Diretrizes para Inovação em Saúde
O Ministério da Saúde promoveu um encontro entre gestores públicos, pesquisadores e especialistas no Centro Nacional de Pesquisa em Energia e Materiais (CNPEM), localizado em Campinas (SP). A oficina, realizada entre os dias 14 e 16 de janeiro, foi um passo significativo na criação do Programa Nacional de Inovação Radical em Saúde. Com foco em governança, financiamento, infraestrutura e colaboração com o setor produtivo, esse projeto busca transformar a saúde pública no Brasil.
A proposta, que está sob a coordenação da Secretaria de Ciência, Tecnologia e Inovação em Saúde (SCTIE), visa estruturar um modelo de inovação que atenda aos desafios enfrentados pelo Sistema Único de Saúde (SUS). O intuito é integrar ciência, tecnologia e a capacidade produtiva nacional, promovendo um avanço significativo no setor.
A secretária da SCTIE, Fernanda De Negri, enfatizou a relevância do debate realizado durante a oficina. Segundo ela, o objetivo é estabelecer um modelo que permita a seleção e o desenvolvimento de projetos em uma infraestrutura dedicada exclusivamente à inovação radical, contando com a colaboração de empresas brasileiras. “Precisamos de um espaço onde a pesquisa e a indústria conversem efetivamente”, pontuou De Negri.
Investimentos e Infraestrutura para Avançar na Saúde
O CNPEM será o primeiro centro-âncora do programa, funcionando como um hub de inovação. Em novembro de 2025, o Ministério da Saúde anunciou um investimento de R$ 67 milhões para o Programa Nacional de Inovação Radical em Saúde, com foco na promoção de pesquisas e no desenvolvimento de novas tecnologias para o SUS. O objetivo é acelerar a pesquisa e a produção de fármacos e dispositivos médicos no Brasil.
Este investimento se destina à criação de infraestrutura adequada e à formação de uma equipe altamente especializada. Com essa iniciativa, o CNPEM se consolida como o principal centro nacional para inovação radical em saúde, reunindo laboratórios, equipamentos e profissionais qualificados, todos voltados para a pesquisa de novas moléculas e insumos farmacêuticos.
O enfoque em pesquisas avançadas em tecnologias complexas é uma prioridade.

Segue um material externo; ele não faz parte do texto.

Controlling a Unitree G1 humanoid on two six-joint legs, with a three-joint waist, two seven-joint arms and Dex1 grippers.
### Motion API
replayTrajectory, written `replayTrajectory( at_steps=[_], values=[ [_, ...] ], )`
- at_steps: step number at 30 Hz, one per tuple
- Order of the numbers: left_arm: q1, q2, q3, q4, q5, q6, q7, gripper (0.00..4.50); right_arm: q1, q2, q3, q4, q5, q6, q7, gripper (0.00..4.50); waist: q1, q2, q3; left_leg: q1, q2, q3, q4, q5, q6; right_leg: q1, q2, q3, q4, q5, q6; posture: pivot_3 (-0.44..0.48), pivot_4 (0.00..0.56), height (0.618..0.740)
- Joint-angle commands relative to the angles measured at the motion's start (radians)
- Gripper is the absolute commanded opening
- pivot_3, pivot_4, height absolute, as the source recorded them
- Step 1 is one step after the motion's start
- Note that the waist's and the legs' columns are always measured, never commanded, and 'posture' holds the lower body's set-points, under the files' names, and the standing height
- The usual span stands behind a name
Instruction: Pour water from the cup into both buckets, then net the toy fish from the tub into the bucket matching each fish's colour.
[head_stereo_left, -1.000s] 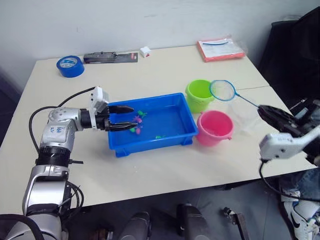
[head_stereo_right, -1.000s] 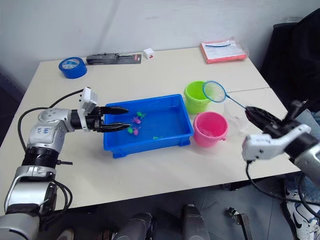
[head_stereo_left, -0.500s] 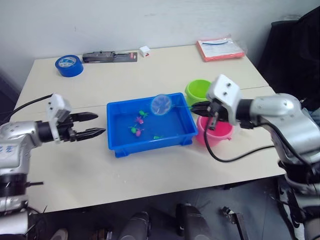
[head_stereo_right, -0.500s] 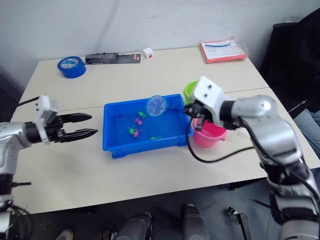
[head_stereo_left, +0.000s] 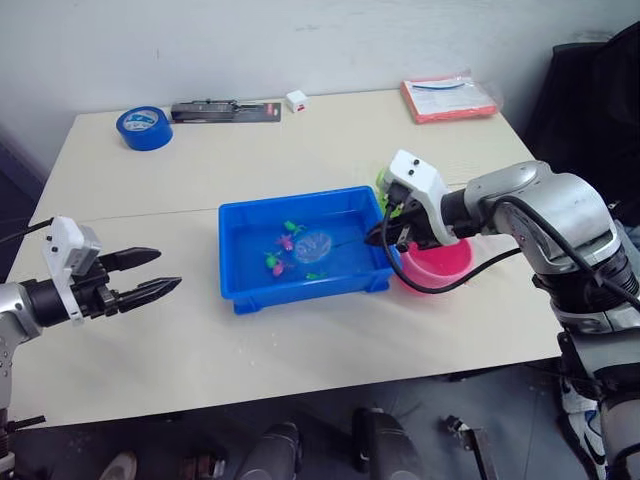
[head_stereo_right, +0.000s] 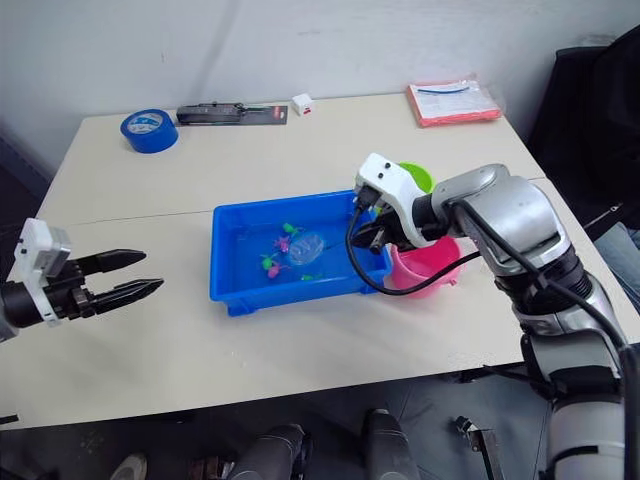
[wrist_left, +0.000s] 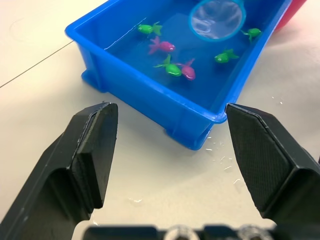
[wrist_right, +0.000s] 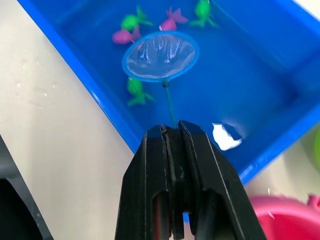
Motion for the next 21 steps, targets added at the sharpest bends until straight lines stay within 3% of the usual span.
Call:
replayTrajectory(
  at_steps=[1, 11, 21],
  values=[
    [0.004, 0.003, 0.028, -0.046, -0.032, -0.01, 0.01, 3.71, -0.022, 0.001, 0.011, 0.02, -0.023, -0.032, -0.007, 0.79, -0.001, 0.0, 0.0, 0.0, 0.0, 0.0, 0.0, 0.0, 0.0, 0.0, 0.0, 0.0, 0.0, 0.0, 0.0, 0.0, 0.15, 0.74],
    [0.005, 0.005, 0.021, -0.077, -0.053, -0.001, 0.032, 3.71, -0.042, 0.135, 0.031, 0.17, -0.086, -0.094, -0.085, 0.79, -0.009, 0.0, 0.0, 0.0, 0.001, 0.003, -0.002, 0.0, 0.0, -0.003, 0.001, 0.0, 0.001, 0.0, 0.0, 0.0, 0.15, 0.74],
    [0.033, 0.018, 0.049, -0.111, -0.077, 0.015, 0.046, 3.71, -0.041, 0.201, 0.029, 0.2, -0.104, -0.112, -0.096, 0.79, -0.014, 0.0, 0.0, 0.0, 0.001, 0.003, -0.003, 0.0, 0.0, -0.003, 0.001, 0.0, 0.001, 0.0, 0.0, 0.0, 0.15, 0.74]
  ],
)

Isso não apenas contribuirá para o desenvolvimento de novos medicamentos e vacinas, mas também ampliará o acesso da população a insumos essenciais no SUS. A proposta busca, portanto, não apenas a inovação, mas também a democratização do acesso à saúde de qualidade.
Visão de Futuro para o SUS
A criação desse programa é vista como uma resposta necessária às demandas atuais do SUS. A interação entre ciência e saúde deve ser ampliada, com um modelo que não apenas incentive a pesquisa, mas que também garanta que os resultados dessas pesquisas sejam aplicáveis e acessíveis à população. Especialistas acreditam que, com a estruturação adequada e os investimentos corretos, o Brasil pode se tornar um líder em inovação na área da saúde.
Fernanda De Negri reforçou que o desenvolvimento de novas tecnologias deve estar alinhado com as necessidades da saúde pública, garantindo que as inovações propostas realmente façam a diferença na vida das pessoas. Dessa forma, o Programa Nacional de Inovação Radical em Saúde não é apenas uma estratégia de inovação, mas uma oportunidade de reestruturar o sistema de saúde brasileiro, elevando seu padrão e qualidade.